- _Required action_: Once the line holding "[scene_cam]" is found, output it and all remaining lines of the data exactly, with every picture left out.

- _Supplied material_:
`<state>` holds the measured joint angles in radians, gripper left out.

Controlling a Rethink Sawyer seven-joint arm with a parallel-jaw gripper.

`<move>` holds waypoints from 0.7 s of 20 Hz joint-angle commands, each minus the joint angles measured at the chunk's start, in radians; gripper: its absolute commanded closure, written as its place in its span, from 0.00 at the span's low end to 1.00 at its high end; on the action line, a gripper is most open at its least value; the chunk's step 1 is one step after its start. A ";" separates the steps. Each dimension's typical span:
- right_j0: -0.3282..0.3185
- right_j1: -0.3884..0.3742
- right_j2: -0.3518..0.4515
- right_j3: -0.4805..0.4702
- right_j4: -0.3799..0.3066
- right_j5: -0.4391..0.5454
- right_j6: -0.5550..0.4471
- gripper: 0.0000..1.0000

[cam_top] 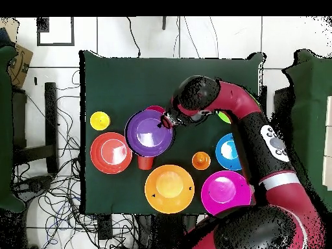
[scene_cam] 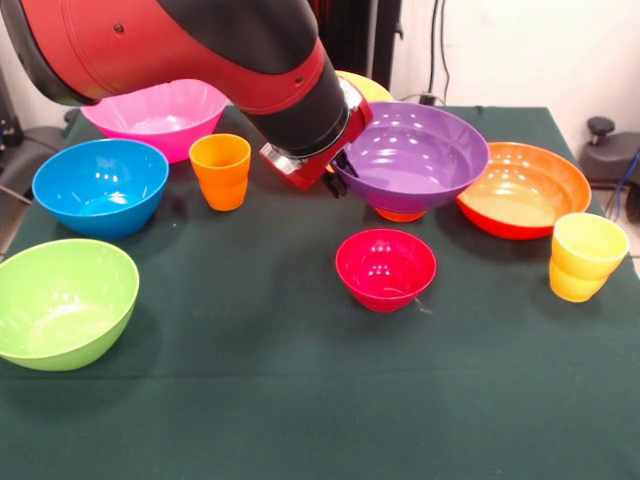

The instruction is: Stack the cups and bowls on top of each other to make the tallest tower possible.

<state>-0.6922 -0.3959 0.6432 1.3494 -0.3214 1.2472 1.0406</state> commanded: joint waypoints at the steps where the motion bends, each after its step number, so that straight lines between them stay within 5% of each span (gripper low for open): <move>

- _Exercise response_:
[scene_cam] 

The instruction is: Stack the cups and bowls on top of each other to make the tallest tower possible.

<state>-0.6922 -0.3959 0.6432 1.3494 -0.3214 1.2472 1.0406</state> commanded: joint waypoints at the steps where the motion bends, each after its step number, so that straight lines between them stay within 5% of each span (gripper low for open): <move>

Now the exercise is complete.